Отца Слава потерял в детстве. Отец был хороший, только его давно уже нет. Степан Кузьмич тоже был близким человеком, понял бы и поддержал, но и Степана Кузьмича нет. Остался один Афанасий Петрович.
В одно мгновение Слава очутился внизу. Нет, так уйти он не сможет. С Шабуниным у него другие отношения, чем с Быстровым, у Быстрова он был один, а у Шабунина таких, как Ознобишин, десятки. Все равно.
Слава открыл дверь в приемную. Селиверстов за своим столом. Сухой, злой, больной. И Клавочка за своим. Машинистка, телефонистка. Не надо ее обижать, ей здесь тоже несладко. С утра до вечера в канцелярии. То бумажку перепечатать, то соединить по телефону. А чуть что — кто виноват? — Клавочка.
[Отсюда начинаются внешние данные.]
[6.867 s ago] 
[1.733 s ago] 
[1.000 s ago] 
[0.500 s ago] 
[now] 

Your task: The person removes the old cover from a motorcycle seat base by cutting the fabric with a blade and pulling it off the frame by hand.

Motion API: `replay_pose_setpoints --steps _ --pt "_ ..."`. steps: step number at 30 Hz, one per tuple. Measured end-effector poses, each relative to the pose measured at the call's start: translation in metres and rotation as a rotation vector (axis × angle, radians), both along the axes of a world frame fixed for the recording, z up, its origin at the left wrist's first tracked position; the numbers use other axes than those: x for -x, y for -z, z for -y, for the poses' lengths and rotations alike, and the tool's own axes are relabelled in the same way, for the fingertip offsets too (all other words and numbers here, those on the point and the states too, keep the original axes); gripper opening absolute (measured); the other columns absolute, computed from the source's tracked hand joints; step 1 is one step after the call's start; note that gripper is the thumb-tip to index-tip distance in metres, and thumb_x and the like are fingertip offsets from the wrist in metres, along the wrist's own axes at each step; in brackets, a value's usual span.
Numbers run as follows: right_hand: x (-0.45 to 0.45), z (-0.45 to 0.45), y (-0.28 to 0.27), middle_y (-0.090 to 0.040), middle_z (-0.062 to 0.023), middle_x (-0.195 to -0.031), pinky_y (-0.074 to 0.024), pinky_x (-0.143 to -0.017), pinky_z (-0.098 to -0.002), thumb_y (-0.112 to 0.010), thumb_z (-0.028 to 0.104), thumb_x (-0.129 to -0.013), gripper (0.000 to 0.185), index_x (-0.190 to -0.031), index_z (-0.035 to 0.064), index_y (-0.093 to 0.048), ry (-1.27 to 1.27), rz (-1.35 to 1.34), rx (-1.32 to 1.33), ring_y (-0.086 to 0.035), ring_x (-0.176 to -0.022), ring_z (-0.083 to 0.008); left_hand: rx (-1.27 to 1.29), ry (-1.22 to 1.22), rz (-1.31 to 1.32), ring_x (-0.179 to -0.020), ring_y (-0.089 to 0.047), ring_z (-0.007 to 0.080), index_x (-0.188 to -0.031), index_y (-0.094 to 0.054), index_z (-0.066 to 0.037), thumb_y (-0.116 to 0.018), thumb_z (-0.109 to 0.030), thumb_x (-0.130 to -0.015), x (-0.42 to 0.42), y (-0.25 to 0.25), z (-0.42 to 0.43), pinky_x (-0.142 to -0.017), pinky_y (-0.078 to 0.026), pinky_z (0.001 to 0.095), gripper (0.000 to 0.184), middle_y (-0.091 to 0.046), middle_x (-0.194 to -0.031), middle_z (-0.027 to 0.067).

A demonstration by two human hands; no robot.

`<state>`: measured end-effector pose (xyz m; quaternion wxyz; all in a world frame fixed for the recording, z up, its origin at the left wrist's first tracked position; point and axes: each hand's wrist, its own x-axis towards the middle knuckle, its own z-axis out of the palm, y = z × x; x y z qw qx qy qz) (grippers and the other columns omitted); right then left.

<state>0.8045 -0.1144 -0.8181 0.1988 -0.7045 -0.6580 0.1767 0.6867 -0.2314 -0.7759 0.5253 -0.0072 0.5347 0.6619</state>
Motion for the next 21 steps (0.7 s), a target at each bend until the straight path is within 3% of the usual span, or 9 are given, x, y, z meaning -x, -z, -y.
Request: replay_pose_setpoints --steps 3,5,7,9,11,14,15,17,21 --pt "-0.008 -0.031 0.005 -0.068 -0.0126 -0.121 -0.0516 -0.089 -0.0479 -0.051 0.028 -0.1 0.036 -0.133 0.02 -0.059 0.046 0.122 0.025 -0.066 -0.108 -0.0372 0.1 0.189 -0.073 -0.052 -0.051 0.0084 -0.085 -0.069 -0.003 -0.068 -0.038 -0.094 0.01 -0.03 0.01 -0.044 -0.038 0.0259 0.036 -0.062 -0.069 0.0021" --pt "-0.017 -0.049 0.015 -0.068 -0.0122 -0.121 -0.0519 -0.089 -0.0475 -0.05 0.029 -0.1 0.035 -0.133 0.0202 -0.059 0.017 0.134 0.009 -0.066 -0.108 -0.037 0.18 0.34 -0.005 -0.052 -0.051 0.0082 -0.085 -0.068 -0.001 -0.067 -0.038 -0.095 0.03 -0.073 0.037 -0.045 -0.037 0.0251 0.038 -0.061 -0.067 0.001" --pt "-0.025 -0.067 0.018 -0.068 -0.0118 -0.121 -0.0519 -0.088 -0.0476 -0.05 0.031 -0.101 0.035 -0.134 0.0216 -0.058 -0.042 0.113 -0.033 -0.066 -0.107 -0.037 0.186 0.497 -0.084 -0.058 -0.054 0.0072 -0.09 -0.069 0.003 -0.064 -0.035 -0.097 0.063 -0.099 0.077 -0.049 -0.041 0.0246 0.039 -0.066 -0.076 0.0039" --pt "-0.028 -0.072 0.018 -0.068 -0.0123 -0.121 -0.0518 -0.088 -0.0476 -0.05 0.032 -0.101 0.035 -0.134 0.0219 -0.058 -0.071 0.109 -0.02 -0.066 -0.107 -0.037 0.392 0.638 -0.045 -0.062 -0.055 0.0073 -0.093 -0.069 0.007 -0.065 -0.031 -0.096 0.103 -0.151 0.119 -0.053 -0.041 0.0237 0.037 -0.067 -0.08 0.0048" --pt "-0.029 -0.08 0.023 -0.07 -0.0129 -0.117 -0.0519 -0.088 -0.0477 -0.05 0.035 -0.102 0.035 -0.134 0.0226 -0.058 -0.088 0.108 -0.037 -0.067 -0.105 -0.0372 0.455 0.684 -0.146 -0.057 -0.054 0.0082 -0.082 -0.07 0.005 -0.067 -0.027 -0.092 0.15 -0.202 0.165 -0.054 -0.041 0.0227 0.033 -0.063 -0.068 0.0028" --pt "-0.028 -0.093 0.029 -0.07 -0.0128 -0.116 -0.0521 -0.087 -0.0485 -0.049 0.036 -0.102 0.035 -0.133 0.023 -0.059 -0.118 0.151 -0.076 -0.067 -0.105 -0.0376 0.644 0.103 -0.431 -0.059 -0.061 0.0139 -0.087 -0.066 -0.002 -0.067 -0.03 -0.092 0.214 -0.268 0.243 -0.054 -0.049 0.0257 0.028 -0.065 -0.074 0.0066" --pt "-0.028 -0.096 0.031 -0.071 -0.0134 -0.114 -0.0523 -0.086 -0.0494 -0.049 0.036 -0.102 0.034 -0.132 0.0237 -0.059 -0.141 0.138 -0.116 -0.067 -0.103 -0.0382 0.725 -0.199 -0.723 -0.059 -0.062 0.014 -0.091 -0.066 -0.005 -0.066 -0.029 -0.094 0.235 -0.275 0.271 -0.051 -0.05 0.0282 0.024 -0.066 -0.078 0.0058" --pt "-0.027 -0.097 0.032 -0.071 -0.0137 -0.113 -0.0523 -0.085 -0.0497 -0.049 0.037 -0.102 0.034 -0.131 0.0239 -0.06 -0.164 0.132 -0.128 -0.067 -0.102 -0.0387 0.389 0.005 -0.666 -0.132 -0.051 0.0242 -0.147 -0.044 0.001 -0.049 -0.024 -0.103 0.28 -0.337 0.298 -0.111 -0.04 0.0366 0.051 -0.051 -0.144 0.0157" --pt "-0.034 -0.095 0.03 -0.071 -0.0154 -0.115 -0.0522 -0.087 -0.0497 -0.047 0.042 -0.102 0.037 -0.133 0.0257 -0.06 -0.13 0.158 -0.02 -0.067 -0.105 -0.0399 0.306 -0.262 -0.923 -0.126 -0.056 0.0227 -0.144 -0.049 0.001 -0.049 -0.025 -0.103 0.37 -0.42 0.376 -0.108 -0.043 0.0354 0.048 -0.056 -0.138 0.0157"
А она поплачет — и опять за машинку.
Селиверстов не поднимает головы. «Знает или не знает? Потому, что не поднимает, знает. Пустит он меня или не пустит, — думает Слава. — Теперь я здесь посторонний».
— Афанасий Петрович у себя? — спрашивает Слава.
— Заходи, — цедит Селиверстов, не отрываясь от бумажек.
Слава открывает дверь. Шабунин за столом. Он один в кабинете. Смотрит прямо в лицо Славе, точно ждал его.
— Можно, Афанасий Петрович?
— Заходи, заходи.
Попроси кто описать Шабунина, Слава не смог бы. Обыкновенное лицо. Самое обыкновенное. Без особых примет. Первое, что он сказал бы о нем, солдатское лицо. Русское солдатское лицо. Большой лоб. Белесые брови. Пытливые серые глаза. Прямой и все-таки неправильный нос. Бесцветные щеки и бесцветные губы. Небритый, конечно. Во всяком случае, сегодня он не брился.
И в то же время лицо это нельзя забыть. Незабываемое лицо.
— Садись.
Шабунин идет к двери, говорит что-то Селиверстову, плотно закрывает дверь, садится за стол, смотрит на Славу.
— Ну?
Чуть вопросительно, чуть задумчиво, чуть ласково. И это все, что он может ему сказать? Но именно так обратился бы к нему, должно быть, отец, приди к нему Слава.
Молчит Слава, молчит Шабунин. Славе тягостно это молчание, он мучается, не знает, как начать разговор, а Шабунина оно как будто даже забавляет.
— Ну и как, долго будем играть в молчанку? — нарушает молчание Афанасий Петрович.